By Gabi (Gabi@pinkfluffy.net)
The rain was heavy, not just a steady drumbeat, but rather the sound of
countless marching hordes drawing ever closer to his heels. He couldn't
remember where he'd come from or why he was there, wandering along that
lonely country road in the middle of such a heavy downpour, but at the
time, that didn't seem odd to him. He was simply there, nearly soaked to
the bone because he didn't have the presence of mind to fasten up the ankle
length slicker that seemed as foreign to him as the deserted road.

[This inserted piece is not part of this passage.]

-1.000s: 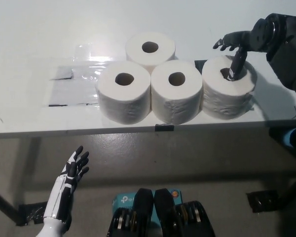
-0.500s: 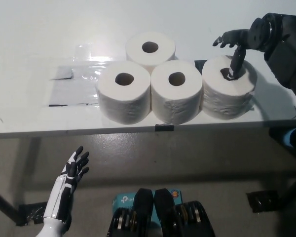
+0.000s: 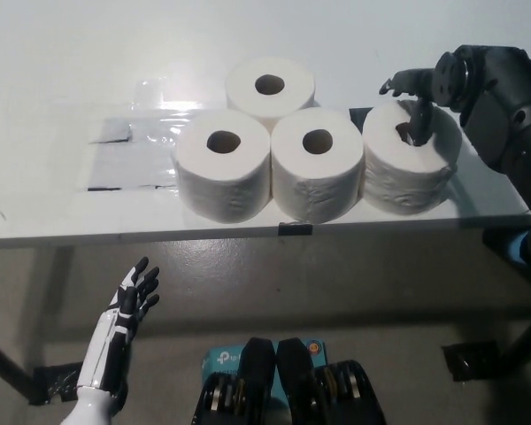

His slacks were soaked through up to his thighs, and the heavy woolen
sweater that he wore did little to turn water, seeming more inclined to
soak up water like a bloated sponge. He had no doubt that he probably bore
a striking resemblance to a drowned sheep, although he kept this
information to himself, and not just because he had no one to share it
He turned his face to the sky for a moment, and the water beaded and
bounced off of his glasses as he studied the clouds. This kind of rain was
unseasonable at this time of the year. He could find comfort in the most
mundane of observations. Science was comforting. Then the torrential rain
forced him to turn his eyes away from the heavens, even as he realized
ruefully that he didn't know what time of year it was.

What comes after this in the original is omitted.